Information supplied Start Marker
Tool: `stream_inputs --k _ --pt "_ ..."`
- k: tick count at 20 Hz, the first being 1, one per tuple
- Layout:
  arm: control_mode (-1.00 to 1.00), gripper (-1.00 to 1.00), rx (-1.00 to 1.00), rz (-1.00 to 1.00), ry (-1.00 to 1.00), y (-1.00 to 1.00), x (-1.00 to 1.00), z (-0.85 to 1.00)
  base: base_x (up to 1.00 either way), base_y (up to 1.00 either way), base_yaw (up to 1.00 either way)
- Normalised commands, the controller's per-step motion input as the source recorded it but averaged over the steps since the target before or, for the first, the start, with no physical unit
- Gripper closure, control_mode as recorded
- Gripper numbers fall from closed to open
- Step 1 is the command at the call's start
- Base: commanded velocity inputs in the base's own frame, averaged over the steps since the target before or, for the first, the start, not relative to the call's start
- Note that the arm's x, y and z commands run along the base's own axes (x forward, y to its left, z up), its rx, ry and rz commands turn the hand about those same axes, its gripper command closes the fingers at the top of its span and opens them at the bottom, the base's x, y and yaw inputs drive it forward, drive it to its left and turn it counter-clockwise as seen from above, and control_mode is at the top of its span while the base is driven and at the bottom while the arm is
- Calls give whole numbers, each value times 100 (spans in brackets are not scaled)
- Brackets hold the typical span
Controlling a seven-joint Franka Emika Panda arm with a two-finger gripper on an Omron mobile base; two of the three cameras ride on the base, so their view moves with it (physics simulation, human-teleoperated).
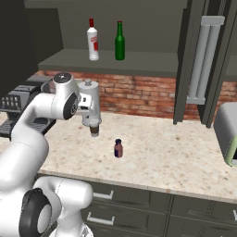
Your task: Sort all alcoholic drinks to one cabinet, and non-alcoholic drinks to the other.
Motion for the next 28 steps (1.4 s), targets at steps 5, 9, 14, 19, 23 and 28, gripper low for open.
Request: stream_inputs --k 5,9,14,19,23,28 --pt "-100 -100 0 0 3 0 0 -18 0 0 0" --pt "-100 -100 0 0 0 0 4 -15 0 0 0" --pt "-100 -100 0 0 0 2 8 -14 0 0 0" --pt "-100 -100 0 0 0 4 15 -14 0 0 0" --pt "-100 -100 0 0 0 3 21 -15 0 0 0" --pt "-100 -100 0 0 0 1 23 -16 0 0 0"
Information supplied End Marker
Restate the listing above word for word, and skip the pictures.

Tool: `stream_inputs --k _ --pt "_ ..."`
- k: tick count at 20 Hz, the first being 1, one per tuple
- Layout:
  arm: control_mode (-1.00 to 1.00), gripper (-1.00 to 1.00), rx (-1.00 to 1.00), rz (-1.00 to 1.00), ry (-1.00 to 1.00), y (-1.00 to 1.00), x (-1.00 to 1.00), z (-0.85 to 1.00)
  base: base_x (up to 1.00 either way), base_y (up to 1.00 either way), base_yaw (up to 1.00 either way)
- Normalised commands, the controller's per-step motion input as the source recorded it but averaged over the steps since the target before or, for the first, the start, with no physical unit
- Gripper closure, control_mode as recorded
- Gripper numbers fall from closed to open
- Step 1 is the command at the call's start
- Base: commanded velocity inputs in the base's own frame, averaged over the steps since the target before or, for the first, the start, not relative to the call's start
- Note that the arm's x, y and z commands run along the base's own axes (x forward, y to its left, z up), its rx, ry and rz commands turn the hand about those same axes, its gripper command closes the fingers at the top of its span and opens them at the bottom, the base's x, y and yaw inputs drive it forward, drive it to its left and turn it counter-clockwise as seen from above, and control_mode is at the top of its span while the base is driven and at the bottom while the arm is
- Calls give whole numbers, each value times 100 (spans in brackets are not scaled)
- Brackets hold the typical span
Controlling a seven-joint Franka Emika Panda arm with a two-finger gripper on an Omron mobile base; two of the three cameras ride on the base, so their view moves with it (physics simulation, human-teleoperated).
Your task: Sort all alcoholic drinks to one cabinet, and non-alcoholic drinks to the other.
Motion for the next 28 steps (1.4 s), targets at steps 5, 9, 14, 19, 23 and 28, gripper low for open.
Request: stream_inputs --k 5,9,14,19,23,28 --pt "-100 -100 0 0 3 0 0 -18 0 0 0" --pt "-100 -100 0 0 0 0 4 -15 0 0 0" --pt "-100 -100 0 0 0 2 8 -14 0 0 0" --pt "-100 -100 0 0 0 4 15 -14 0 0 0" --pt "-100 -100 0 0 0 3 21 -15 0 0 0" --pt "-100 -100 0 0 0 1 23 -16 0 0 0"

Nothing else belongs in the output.